I'm well versed in Kirby games.

So observe these feats.



> ? Kirby can obviously suck up enemies and steal their powers. A misconception is that Kirby can suck up anyone. This isn't true. He can only suck up and copy weak foes. He can't suck up foes that are either too heavy or too skilled.
> 
> Source: Meta Knight specifiaclly states this in episode 2.



Anime source. But also true of the games.
And exactly what Iv'e been saying.



> ? Kirby can also copy objects. Eating a flame can give him Fire ability, snow Ice ability, earth Stone ability, and water, Water ability. ect.
> 
> Source: Various instances in the anime and games.



But he can't eat everything.

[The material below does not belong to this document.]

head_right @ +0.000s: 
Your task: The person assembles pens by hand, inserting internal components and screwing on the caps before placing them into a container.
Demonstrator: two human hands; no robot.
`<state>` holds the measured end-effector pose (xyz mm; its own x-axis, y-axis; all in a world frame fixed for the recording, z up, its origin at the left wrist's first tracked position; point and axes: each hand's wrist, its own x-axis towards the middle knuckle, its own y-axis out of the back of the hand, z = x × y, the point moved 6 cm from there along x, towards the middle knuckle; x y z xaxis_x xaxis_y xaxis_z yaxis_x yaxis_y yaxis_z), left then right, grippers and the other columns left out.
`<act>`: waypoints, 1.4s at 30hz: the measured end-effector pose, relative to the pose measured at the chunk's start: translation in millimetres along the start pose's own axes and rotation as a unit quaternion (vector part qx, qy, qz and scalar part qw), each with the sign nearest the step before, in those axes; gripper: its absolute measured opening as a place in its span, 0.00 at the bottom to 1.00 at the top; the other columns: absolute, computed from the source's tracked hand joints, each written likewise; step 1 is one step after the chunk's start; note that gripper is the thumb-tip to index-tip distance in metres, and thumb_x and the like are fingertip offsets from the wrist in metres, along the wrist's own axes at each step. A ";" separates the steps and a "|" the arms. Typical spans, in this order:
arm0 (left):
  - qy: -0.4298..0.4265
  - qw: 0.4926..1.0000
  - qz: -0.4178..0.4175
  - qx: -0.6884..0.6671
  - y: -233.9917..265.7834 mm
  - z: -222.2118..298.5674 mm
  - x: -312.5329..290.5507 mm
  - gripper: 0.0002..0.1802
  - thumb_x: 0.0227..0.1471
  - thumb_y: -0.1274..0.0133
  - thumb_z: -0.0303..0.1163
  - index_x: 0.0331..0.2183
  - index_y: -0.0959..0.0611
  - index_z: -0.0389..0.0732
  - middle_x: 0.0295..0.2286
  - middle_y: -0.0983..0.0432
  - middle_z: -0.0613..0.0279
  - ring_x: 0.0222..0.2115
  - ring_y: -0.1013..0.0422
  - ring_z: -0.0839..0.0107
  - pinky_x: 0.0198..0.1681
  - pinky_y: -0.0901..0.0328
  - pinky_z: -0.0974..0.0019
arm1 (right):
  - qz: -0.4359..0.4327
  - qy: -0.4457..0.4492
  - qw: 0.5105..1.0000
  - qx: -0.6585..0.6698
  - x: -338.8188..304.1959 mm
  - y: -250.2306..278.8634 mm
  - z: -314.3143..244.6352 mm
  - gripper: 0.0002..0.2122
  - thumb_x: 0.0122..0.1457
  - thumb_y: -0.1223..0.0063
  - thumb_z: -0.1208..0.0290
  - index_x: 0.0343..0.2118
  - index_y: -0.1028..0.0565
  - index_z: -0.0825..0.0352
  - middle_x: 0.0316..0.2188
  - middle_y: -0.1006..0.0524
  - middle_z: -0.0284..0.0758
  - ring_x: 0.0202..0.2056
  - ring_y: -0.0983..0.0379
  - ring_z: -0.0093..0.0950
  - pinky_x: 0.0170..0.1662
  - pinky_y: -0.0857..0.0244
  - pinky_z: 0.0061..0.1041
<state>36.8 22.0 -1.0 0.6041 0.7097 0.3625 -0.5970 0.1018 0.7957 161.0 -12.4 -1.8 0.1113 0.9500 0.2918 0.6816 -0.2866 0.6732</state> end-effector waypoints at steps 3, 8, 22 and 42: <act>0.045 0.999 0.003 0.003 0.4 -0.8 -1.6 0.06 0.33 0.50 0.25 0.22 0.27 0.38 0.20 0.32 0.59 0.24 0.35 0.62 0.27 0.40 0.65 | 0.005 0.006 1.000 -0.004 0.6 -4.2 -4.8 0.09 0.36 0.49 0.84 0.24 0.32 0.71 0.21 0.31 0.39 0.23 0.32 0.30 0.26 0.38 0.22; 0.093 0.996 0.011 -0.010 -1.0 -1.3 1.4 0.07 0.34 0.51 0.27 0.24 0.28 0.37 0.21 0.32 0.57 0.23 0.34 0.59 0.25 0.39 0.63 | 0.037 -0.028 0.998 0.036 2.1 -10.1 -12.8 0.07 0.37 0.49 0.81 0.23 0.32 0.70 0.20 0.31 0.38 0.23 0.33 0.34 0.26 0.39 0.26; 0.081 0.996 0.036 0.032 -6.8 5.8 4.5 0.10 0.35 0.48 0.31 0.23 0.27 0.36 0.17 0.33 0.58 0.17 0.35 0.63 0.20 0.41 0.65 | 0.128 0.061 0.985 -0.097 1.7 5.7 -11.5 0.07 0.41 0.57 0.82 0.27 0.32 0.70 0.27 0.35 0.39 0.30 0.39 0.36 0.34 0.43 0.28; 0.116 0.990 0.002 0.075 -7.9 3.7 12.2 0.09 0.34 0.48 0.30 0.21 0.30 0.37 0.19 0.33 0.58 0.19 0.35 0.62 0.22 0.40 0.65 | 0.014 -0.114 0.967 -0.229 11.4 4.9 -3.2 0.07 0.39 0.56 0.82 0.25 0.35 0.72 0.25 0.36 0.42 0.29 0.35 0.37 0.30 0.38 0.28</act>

Only certain, generally small flames, rocks etc.
Hes not eating an avalanche and getting Snow power.



> ? Foes that Kirby suck up and swallow/copy are killed and can not come back. SSBM just brings them back for the sake of the game.
> 
> Source: Obvious to anyone who has played a Kirby game.



Yep. Not relevant to this fight.



> > ? Durability: Kirby's body is very rubbery. He can take massive hits, fall from hieghts, and even endure sword slashes to a certain extent without being injured. He has been smashed by a 100 ton stone enemy and shown to be just fine.
> >
> > Source: Episode 2, 3, and 40 show him take major damage.



Anime source. Nothing on "bullets are owies" chapter 1 Goku.



> ? Strength: In Kirby Super Star, Kirby was able to crack an entire planet in half with one punch. He had no abilities at the time. Kirby once threw a foe all the way to the sun while in Cook ability.



How wonderfully misleading.
Let me repeat.
"A feat highly inconsistent with 99.9% of the games except for tht goofy mini-game in SuperStar."
Megaton Punch is a mini-game, not basic gaming.
Should we really count this?



> Source: Kirby Super Star: Megaton Punch. Also in manga. The sun part is in episode 11.



The sun thing aint no game Kirby feat.



> ? Speed: In Kirby Super Star, Kirby's speed was shown to be instant. He can appear in front of foes and KO them in less than 10 milliseconds. Kirby's reaction time is also equal to his own speed.
> 
> Source: Kirby Super Star: Samurai Kirby. Speeds stated in the manga.



So we can speculate all day on the ol' samurai flash speed. But that won't get us anywhere. Manga source. REJECTED.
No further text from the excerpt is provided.